◆ Problem statement:
Each line of the material must reappear unchanged in the answer.
--
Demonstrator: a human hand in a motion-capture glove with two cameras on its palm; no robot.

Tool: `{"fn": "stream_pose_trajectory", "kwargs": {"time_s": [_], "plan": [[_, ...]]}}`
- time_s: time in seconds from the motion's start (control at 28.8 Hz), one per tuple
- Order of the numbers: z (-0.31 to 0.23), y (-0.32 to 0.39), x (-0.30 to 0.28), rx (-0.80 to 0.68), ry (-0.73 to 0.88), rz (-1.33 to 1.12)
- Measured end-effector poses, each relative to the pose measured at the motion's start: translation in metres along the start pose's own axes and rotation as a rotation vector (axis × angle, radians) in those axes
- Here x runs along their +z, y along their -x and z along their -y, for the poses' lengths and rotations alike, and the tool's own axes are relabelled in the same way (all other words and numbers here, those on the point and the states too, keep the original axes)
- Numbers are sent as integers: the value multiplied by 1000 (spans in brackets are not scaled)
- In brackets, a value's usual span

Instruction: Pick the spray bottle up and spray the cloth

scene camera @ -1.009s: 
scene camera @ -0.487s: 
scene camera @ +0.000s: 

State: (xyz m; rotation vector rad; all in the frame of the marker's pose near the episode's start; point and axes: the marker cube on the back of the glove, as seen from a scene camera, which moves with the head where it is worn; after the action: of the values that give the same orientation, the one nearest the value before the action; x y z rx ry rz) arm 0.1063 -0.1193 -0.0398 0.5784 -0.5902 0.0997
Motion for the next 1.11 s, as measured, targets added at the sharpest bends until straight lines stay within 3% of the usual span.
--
◆ Answer to this task:
Demonstrator: a human hand in a motion-capture glove with two cameras on its palm; no robot.

Tool: `{"fn": "stream_pose_trajectory", "kwargs": {"time_s": [_], "plan": [[_, ...]]}}`
- time_s: time in seconds from the motion's start (control at 28.8 Hz), one per tuple
- Order of the numbers: z (-0.31 to 0.23), y (-0.32 to 0.39), x (-0.30 to 0.28), rx (-0.80 to 0.68), ry (-0.73 to 0.88), rz (-1.33 to 1.12)
- Measured end-effector poses, each relative to the pose measured at the motion's start: translation in metres along the start pose's own axes and rotation as a rotation vector (axis × angle, radians) in those axes
- Here x runs along their +z, y along their -x and z along their -y, for the poses' lengths and rotations alike, and the tool's own axes are relabelled in the same way (all other words and numbers here, those on the point and the states too, keep the original axes)
- Numbers are sent as integers: the value multiplied by 1000 (spans in brackets are not scaled)
- In brackets, a value's usual span

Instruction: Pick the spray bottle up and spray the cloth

scene camera @ -1.009s: 
scene camera @ -0.487s: 
scene camera @ +0.000s: 

State: (xyz m; rotation vector rad; all in the frame of the marker's pose near the episode's start; point and axes: the marker cube on the back of the glove, as seen from a scene camera, which moves with the head where it is worn; after the action: of the values that give the same orientation, the one nearest the value before the action; x y z rx ry rz) arm 0.1063 -0.1193 -0.0398 0.5784 -0.5902 0.0997
Motion for the next 1.11 s, as measured, targets added at the sharpest bends until straight lines stay within 3% of the usual span.

Output is complete for this exercise.